I am extremely worried in case our account is sold. We have been in arrears for a number of years. Tracker mortgage 300,000 and arrears of €27,000. We have always engaged and had arrangements in place. We are now in a step up arrangement since 10april and making full payments to include an additional €100 of the arrears. It ends in September and aim to capitalise the arrears then.  We are now in a position to meet full payments and the mortgage is sustainable.

Do you think we are at risk of being sold to vulture fund. Also when will the bank notify the customers involved.

Any advice greatly appreciated.

Thank you


----------



## Brendan Burgess (11 May 2018)

Hi Elaine

I don't think that you will know until after the mortgage is sold. 

If you have family or friends that could lend you the €27k, you should probably consider doing so. 

If not, don't worry too much. If your mortgage is sold, the same terms and conditions apply.  

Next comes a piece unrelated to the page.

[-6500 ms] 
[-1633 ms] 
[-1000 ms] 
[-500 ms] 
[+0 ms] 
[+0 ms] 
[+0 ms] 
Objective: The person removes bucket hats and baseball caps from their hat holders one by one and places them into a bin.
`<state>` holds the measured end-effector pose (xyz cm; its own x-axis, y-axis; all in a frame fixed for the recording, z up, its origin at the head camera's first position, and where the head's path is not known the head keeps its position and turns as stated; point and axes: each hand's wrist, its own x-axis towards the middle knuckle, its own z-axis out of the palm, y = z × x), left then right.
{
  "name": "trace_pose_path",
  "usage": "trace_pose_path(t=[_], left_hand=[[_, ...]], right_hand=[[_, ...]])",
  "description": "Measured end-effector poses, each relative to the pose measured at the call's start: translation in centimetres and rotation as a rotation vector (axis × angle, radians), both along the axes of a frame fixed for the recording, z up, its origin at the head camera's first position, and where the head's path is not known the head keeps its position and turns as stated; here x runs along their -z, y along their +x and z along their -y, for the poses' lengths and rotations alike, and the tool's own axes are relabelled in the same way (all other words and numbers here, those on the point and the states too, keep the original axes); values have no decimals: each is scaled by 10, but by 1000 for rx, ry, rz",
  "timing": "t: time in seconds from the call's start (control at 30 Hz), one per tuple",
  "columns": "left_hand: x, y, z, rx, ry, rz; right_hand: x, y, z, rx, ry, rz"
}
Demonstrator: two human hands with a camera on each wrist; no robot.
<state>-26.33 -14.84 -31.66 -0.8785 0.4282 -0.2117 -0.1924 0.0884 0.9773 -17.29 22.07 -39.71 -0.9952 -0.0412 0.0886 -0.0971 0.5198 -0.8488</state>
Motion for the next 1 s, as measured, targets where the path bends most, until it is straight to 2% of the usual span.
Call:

They can't take your tracker, but they could try to repossess. It would take them a long, long, time. 

Brendan


----------



## Obrien (11 May 2018)

What is considered to be a forebearance arrangement? My colleague has a payment plan in place via MABS, is that considered forebearance or do mortgage holders have a period of grace due to payment plan being in place


----------



## ElaineMac13 (11 May 2018)

Thanks Brendan.

Unfortunately not in a position to get money to pay off arrears. Have you any idea as to how long the sale process will take. Also will UB still consider the full payments we will continue to make and by Sept if not sold agree to capitalise as indicated.

What can we expect from culture fund. Presume they would still have to go through court to repocess. How long would that all take. I am so worried. This is our family home and we do not want to lose it. 

Once again thanks for your advice


----------



## Brendan Burgess (11 May 2018)

Hi Elaine

You should not be worried. 

Ulster Bank might well capitalise the arrears before they do the deal, so as not to sell your mortgage. 

As things stand, the courts would not grant an order to someone who is paying an agreed amount and who engages with the bank. 

You have very little to worry about.   I mentioned paying off the arrears to put it beyond all doubt. But if you are gradually reducing them, that is good too.

Brendan


----------



## ElaineMac13 (11 May 2018)

Thanks for getting back Brendan.

I would be interested to hear from any other forum members who may have been involved in the first sell off by Ulster Bank. How their experience was etc. 

Thank you


----------